Problem requirements
Exactly the lines from the one containing "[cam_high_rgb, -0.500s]" through the end of the listing below are required, restated word for word and without pictures.

Data block
____________
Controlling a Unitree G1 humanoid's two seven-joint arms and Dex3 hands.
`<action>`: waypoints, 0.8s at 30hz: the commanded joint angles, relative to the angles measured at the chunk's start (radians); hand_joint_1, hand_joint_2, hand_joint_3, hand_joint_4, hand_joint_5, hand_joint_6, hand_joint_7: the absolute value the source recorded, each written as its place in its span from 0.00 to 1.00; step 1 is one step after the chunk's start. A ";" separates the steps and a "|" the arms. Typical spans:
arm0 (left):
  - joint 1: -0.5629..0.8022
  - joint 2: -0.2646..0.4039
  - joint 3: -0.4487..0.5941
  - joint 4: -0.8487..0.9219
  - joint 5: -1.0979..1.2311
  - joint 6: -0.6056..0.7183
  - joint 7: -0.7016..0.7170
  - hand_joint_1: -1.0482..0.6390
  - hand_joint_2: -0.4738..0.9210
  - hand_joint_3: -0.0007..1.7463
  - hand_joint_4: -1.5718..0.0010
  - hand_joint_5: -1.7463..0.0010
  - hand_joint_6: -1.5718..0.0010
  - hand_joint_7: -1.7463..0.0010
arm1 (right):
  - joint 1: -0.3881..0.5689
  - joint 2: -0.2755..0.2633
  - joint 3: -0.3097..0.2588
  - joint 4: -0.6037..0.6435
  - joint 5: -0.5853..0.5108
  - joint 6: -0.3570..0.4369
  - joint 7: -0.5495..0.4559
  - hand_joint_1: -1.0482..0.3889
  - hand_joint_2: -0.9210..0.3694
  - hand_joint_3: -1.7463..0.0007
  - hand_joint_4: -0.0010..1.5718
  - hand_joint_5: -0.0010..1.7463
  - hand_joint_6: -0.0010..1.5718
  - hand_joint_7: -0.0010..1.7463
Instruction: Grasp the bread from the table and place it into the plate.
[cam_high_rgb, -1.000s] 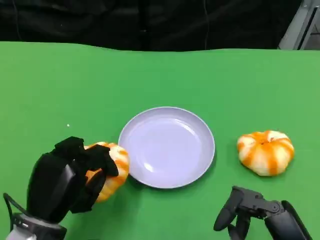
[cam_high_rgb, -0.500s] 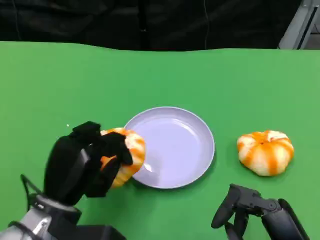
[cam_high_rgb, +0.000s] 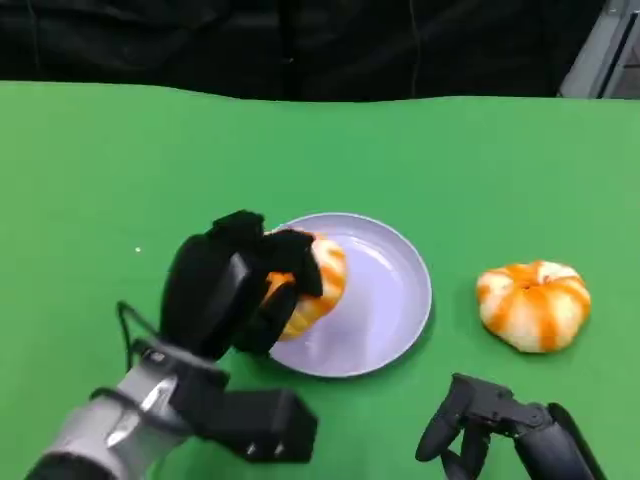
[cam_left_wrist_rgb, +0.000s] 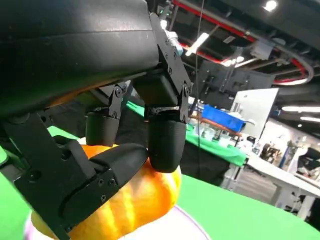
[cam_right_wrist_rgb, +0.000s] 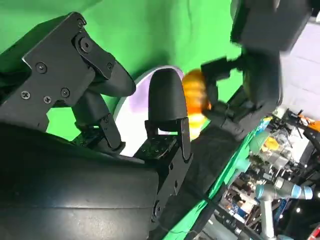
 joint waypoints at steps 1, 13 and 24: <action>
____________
Response to this exercise
[cam_high_rgb, -0.500s] 
[cam_high_rgb, +0.000s] 
[cam_left_wrist_rgb, +0.000s] 
[cam_right_wrist_rgb, +0.000s] 
 joint waypoints at steps 1, 13 and 24: <action>

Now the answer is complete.